What you need to do: Look through the data below, and copy each line that carries the word "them".

***

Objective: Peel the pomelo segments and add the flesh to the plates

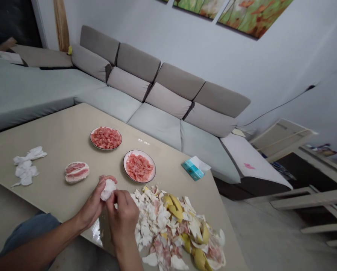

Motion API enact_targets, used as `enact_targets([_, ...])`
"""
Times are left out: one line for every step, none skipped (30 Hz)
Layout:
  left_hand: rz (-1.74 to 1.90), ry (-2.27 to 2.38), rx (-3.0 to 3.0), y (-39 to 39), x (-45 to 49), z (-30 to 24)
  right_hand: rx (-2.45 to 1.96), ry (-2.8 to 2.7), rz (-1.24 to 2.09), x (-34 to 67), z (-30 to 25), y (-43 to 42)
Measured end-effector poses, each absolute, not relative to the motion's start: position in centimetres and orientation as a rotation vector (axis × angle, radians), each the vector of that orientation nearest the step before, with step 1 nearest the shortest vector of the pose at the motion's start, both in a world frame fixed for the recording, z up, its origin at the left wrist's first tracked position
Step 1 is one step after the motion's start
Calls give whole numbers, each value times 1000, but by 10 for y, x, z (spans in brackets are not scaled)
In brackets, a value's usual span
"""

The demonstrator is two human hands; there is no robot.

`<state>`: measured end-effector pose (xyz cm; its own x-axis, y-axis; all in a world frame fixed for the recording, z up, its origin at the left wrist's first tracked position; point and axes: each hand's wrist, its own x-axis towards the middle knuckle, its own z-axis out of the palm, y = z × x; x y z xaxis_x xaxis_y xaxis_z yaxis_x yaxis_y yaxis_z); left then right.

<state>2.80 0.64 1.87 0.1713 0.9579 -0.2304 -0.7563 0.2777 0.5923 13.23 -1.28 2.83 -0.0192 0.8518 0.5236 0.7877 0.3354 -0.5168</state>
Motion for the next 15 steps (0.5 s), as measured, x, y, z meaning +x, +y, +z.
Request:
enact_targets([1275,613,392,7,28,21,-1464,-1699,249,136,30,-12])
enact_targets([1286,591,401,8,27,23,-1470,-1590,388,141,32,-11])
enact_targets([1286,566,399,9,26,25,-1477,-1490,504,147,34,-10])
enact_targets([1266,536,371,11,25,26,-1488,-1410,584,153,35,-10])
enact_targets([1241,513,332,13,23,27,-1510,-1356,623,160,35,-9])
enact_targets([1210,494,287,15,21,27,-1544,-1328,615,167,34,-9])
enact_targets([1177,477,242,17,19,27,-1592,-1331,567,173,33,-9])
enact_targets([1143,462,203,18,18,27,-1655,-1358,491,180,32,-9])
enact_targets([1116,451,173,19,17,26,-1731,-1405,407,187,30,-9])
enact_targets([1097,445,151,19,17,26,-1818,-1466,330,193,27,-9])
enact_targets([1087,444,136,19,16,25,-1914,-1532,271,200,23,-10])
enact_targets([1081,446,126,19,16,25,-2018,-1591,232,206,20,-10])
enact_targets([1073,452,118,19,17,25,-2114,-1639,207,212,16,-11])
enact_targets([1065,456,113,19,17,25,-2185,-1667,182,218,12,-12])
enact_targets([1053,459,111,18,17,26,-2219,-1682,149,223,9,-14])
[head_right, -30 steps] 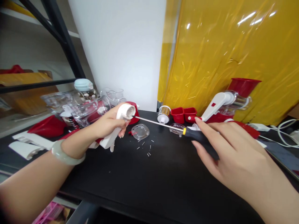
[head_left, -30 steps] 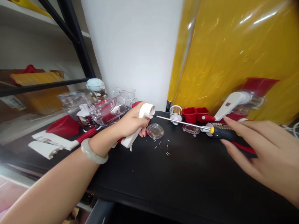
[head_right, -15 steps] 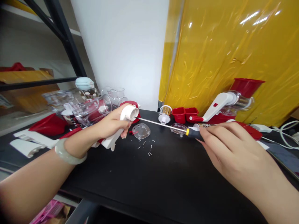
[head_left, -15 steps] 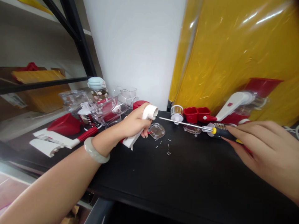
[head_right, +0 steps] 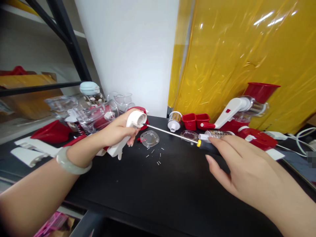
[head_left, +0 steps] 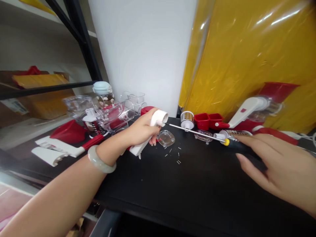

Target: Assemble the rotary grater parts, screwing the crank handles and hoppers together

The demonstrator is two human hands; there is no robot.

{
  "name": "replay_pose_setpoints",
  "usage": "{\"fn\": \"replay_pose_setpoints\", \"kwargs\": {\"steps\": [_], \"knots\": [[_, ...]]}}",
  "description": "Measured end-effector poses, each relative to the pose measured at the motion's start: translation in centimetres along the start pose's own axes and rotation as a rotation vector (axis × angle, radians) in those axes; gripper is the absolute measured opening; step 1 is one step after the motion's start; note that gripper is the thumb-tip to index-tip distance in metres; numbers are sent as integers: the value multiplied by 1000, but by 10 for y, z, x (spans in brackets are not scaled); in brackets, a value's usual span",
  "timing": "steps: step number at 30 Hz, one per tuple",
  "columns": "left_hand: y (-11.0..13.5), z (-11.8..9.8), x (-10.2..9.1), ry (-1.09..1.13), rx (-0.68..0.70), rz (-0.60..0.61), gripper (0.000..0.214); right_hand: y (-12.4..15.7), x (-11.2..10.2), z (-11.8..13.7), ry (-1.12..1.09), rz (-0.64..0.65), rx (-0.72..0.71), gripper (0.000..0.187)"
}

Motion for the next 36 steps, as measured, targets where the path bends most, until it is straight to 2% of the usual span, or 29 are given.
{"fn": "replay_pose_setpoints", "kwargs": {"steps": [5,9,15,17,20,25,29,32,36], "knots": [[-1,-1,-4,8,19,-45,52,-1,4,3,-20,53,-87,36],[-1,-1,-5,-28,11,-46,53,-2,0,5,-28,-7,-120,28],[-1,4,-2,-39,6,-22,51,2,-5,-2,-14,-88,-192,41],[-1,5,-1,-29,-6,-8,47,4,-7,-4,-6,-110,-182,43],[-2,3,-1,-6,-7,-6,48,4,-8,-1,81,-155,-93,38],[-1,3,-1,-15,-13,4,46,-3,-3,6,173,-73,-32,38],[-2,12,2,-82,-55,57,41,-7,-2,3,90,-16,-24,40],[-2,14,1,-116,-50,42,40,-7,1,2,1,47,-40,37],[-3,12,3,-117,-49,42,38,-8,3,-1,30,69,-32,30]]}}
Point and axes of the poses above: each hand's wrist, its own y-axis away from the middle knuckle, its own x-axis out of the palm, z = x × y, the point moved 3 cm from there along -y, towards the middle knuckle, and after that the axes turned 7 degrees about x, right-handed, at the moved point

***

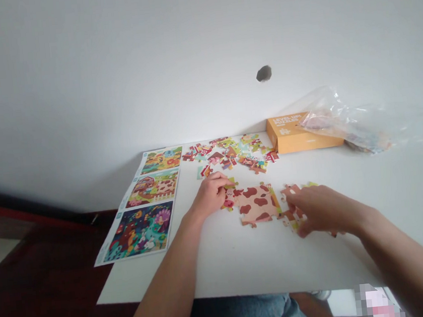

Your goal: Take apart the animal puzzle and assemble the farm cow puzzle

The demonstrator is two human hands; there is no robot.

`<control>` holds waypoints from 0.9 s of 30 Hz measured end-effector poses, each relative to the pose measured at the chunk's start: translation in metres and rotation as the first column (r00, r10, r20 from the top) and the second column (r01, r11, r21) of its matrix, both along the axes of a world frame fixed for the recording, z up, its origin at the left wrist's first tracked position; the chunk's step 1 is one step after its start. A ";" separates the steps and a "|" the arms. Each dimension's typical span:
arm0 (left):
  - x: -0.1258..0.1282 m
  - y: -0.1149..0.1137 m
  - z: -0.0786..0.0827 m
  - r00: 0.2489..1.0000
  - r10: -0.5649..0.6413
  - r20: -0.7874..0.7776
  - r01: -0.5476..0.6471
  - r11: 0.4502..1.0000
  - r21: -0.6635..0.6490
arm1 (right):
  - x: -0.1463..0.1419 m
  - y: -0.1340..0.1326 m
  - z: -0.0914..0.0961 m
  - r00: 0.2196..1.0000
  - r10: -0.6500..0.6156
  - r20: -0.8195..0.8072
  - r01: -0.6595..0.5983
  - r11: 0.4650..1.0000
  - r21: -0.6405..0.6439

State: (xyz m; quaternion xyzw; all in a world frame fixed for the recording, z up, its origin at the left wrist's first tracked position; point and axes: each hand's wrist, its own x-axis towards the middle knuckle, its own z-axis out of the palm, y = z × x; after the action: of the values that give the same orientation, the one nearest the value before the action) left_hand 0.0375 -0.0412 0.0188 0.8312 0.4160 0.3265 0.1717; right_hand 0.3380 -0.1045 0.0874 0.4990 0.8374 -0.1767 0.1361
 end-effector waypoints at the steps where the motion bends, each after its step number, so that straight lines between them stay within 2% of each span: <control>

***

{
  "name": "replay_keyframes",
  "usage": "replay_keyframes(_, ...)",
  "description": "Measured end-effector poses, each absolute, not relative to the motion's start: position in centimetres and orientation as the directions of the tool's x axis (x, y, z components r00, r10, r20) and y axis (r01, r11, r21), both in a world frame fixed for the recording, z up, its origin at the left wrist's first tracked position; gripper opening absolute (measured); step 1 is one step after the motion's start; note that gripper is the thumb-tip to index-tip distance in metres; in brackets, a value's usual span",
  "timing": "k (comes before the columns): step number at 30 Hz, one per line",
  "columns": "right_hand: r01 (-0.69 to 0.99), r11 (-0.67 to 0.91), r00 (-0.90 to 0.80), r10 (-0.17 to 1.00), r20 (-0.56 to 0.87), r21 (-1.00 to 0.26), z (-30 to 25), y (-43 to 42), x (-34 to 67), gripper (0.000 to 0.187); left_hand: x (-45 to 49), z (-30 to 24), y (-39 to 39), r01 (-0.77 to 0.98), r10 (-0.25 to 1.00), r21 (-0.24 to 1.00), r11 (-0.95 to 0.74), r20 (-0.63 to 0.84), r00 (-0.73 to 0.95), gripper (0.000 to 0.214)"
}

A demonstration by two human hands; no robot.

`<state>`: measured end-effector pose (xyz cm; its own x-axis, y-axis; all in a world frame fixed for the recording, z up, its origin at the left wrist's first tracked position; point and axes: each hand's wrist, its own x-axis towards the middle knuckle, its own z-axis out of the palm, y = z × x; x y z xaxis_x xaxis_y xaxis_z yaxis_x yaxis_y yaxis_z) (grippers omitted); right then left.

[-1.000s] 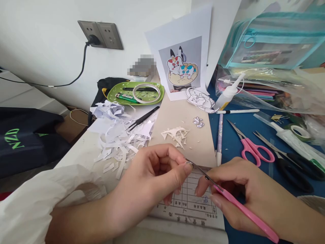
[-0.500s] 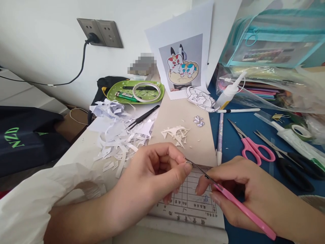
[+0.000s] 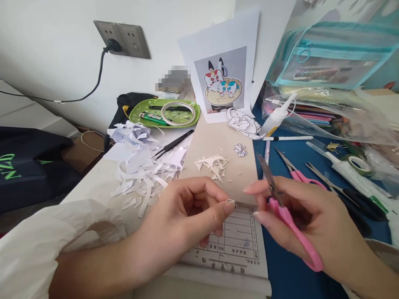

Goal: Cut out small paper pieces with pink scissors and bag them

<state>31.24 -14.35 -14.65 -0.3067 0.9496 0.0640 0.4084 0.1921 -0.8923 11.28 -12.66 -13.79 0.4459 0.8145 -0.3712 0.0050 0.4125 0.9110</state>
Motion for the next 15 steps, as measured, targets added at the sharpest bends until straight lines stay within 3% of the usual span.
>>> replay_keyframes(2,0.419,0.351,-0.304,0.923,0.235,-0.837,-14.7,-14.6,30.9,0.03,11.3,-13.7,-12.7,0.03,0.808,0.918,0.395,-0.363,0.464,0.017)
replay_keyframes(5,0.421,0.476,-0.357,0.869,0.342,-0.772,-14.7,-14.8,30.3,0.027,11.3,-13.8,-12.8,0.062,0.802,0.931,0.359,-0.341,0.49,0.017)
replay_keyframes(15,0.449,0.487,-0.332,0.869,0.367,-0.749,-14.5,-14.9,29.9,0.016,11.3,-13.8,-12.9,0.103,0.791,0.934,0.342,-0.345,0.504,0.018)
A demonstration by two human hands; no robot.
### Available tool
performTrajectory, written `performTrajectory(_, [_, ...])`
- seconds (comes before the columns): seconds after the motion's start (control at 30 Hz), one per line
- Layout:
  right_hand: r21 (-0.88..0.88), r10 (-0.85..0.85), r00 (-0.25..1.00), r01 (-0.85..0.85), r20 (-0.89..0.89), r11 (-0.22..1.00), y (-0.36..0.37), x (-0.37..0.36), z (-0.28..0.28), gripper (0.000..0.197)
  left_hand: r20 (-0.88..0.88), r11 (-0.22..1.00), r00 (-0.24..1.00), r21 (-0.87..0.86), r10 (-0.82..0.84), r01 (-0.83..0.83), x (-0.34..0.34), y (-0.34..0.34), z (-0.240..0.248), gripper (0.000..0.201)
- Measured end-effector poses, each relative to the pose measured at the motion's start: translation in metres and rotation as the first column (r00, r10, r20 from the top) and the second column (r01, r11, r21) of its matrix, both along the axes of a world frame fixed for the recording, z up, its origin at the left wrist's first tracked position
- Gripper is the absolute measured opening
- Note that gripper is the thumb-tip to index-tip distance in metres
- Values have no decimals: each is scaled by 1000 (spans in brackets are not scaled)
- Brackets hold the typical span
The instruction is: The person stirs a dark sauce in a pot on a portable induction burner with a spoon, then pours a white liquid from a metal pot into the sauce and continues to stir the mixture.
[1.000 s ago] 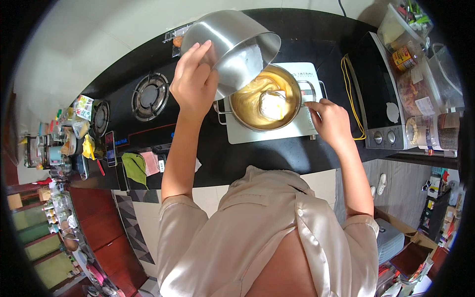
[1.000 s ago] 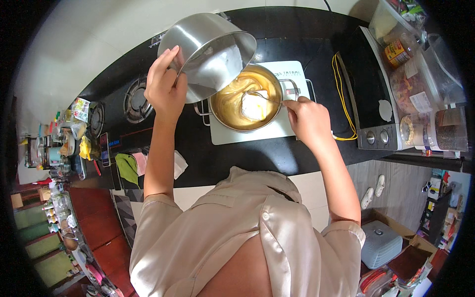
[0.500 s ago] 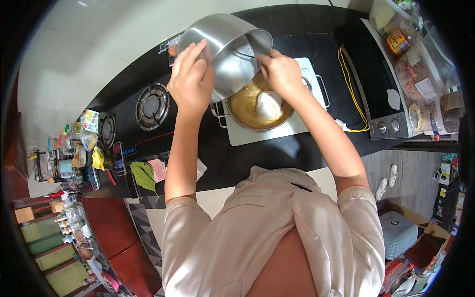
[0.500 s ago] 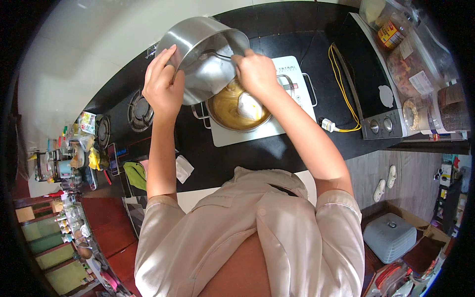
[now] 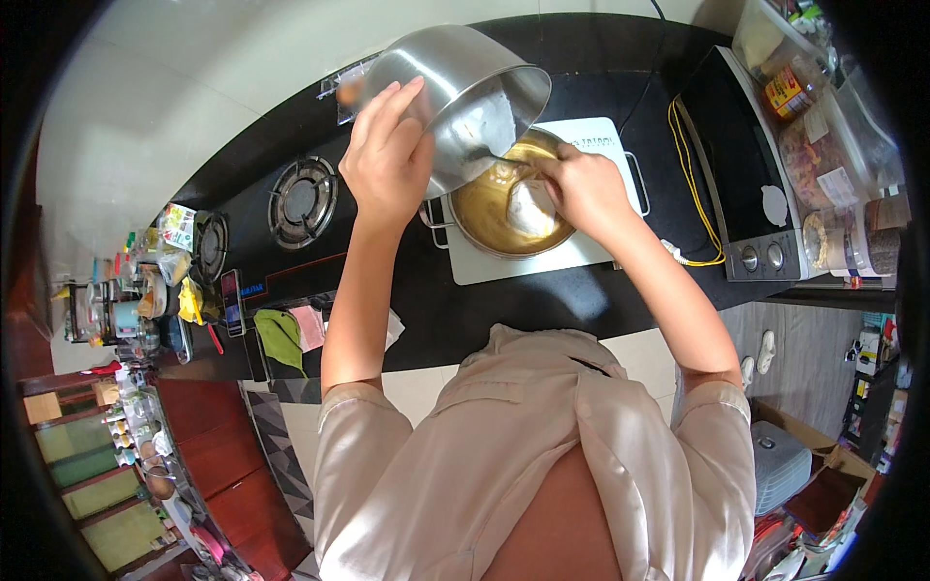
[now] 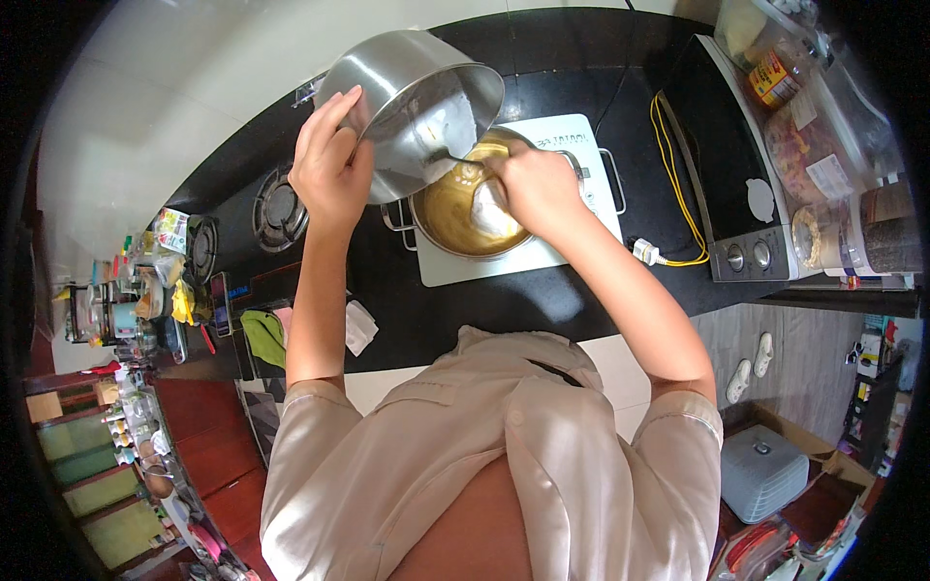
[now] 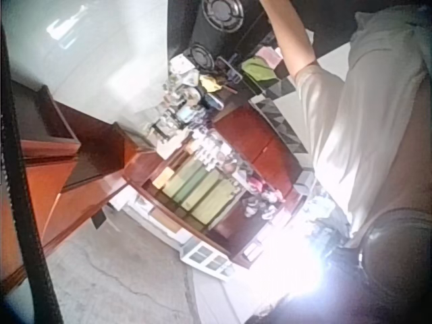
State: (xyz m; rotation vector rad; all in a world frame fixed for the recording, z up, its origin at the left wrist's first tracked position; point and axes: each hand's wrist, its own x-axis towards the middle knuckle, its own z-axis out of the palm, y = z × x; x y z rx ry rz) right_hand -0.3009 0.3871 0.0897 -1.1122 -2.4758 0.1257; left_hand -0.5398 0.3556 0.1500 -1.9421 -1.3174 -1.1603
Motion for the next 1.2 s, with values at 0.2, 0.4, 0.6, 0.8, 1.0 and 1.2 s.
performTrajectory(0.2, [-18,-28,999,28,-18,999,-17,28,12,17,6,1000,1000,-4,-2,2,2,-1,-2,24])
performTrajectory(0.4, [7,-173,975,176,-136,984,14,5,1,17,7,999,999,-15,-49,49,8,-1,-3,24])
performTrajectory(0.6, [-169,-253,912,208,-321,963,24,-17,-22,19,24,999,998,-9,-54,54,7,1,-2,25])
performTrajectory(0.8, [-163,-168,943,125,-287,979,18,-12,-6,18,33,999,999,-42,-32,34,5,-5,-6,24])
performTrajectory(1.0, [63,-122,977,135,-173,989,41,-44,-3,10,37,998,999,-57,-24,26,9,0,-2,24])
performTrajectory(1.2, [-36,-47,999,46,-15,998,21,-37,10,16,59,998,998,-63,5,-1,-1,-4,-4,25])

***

Written response:
 end-effector waypoints at the steps where the motion bends, each after its step number, so that straight lines between them stay within 2% of each span: <control>
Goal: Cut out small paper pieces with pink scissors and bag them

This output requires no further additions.